-- Opening Marker --

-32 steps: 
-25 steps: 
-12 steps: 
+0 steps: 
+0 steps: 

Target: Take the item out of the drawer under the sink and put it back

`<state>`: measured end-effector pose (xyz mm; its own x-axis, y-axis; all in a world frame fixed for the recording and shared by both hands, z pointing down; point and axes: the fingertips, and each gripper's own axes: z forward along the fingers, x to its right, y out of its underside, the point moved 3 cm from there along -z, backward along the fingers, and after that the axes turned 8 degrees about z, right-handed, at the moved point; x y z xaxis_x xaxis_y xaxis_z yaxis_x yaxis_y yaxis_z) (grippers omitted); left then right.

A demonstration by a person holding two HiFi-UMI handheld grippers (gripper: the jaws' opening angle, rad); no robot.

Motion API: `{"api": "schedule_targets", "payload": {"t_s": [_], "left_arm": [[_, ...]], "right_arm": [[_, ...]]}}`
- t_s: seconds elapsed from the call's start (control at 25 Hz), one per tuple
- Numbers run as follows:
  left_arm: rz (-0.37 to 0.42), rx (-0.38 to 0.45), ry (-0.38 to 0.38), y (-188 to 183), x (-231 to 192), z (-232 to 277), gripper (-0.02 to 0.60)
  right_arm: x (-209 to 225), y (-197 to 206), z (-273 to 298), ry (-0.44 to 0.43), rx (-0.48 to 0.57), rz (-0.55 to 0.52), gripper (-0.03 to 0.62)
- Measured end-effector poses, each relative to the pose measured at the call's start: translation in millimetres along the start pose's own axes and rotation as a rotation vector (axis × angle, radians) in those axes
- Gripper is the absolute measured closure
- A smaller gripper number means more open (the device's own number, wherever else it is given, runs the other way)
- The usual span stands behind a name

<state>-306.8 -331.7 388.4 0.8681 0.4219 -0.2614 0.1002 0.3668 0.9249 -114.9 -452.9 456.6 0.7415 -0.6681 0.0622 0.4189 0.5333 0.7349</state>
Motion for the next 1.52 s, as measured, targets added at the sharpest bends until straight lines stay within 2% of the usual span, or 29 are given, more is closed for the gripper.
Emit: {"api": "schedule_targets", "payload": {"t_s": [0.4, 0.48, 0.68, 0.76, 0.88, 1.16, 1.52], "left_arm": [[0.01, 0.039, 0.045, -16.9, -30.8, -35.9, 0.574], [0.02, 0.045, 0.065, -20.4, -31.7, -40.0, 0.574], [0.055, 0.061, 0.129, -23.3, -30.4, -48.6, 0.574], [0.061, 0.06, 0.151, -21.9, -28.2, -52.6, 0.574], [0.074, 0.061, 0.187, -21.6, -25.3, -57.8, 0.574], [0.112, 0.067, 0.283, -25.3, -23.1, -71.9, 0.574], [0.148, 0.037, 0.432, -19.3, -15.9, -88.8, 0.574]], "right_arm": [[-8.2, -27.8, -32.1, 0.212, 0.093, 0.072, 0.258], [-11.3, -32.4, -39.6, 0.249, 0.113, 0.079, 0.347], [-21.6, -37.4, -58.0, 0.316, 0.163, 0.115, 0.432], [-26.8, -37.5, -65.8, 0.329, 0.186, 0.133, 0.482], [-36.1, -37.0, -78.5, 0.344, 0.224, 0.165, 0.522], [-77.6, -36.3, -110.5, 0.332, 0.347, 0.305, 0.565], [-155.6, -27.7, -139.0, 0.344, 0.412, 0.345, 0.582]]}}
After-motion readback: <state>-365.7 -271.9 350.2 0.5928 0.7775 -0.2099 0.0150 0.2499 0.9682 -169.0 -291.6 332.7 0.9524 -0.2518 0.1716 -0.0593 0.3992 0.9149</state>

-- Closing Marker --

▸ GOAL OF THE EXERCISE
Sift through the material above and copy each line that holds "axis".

▸ OUTPUT OF THE EXERCISE
`<state>`: measured end-effector pose (xyz mm; its own x-axis, y-axis; all in a world frame fixed for the recording and shared by both hands, z pointing down; point and axes: the fingertips, and each gripper's own axes: z forward along the fingers, x to its right, y out of its underside, the point moved 3 cm from there along -z, backward along the fingers, and after that the axes turned 8 degrees about z, right-handed, at the moved point; x y z xaxis_x xaxis_y xaxis_z yaxis_x yaxis_y yaxis_z) (grippers omitted); left then right.
- Measured end-effector poses, each relative to the pose measured at the call's start: translation in millimetres along the start pose's own axes and rotation as a rotation vector (axis × angle, radians) in those axes

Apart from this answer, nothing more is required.